Il dit, et disparaît. Le conseil se dissipe:

Figueroa s'éloigne en pleurant sur Philippe;

Médina songe à vaincre, et Granvelle à punir;
D'Albe est avec ses fils qu'il vient de réunir.
« Mes enfans, leur dit-il, voyez ces trois épées;
« Des ennemis du roi le sang les a trempées.
« L'une, des Catalans réprima les complots;
« L'autre, du sang batave a fait couler les flots;
« Aux bords où l'Océan reçoit les eaux du Tage,
« Celle-ci d'un roi faible a conquis l'héritage.
« Prenez-les, et partez : soutenez-en le poids;
« Mais, pour le soutenir, il faut de grands exploits.
« Tolède, que Nassau de votre main périsse;

« Fernand, faites tomber la tête de Maurice;

« Alvar, que Châtillon expire sous vos coups.

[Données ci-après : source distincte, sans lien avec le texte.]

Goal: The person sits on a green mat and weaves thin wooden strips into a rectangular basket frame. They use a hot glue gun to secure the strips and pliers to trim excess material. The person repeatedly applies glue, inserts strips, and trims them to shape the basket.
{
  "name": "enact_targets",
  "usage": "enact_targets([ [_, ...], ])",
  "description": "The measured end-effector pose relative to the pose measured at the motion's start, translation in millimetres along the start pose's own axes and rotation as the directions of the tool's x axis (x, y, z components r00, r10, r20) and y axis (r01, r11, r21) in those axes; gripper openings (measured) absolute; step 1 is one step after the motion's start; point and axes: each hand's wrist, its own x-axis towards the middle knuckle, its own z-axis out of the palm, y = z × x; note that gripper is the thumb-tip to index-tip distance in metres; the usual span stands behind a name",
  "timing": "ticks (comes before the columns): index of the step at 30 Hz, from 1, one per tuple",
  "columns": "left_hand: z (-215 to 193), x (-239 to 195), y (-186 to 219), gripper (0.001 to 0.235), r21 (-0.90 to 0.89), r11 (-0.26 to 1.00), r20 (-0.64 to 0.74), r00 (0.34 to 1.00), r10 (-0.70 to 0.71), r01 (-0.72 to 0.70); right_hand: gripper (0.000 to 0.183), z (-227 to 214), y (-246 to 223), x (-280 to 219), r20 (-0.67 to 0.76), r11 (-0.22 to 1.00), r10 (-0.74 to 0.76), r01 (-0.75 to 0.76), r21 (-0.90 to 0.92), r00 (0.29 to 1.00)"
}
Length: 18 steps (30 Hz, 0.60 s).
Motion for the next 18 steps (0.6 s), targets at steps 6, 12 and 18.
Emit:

« Un honneur partagé n'est point assez pour vous:
« Qu'ils meurent par vous seuls, c'est l'ordre de ma haine. »
Chacun des trois répond en jurant le trépas

Du terrible ennemi que va chercher son bras.
Mais dans le sein de Dieu tout l'avenir reposé,
Et des sermens humains c'est lui seul qui dispose.
Les uns, comme l'encens, jusqu'à lui sont portés;
Les autres, moins heureux, de son trône écartés,
Légers comme les vents, comme eux s'évanouissent.
Quand d'un succès futur les trois guerriers jouissent,
Le ciel qui les entend condamne ces pervers,
Et leurs sermens cruels se perdent dans les airs.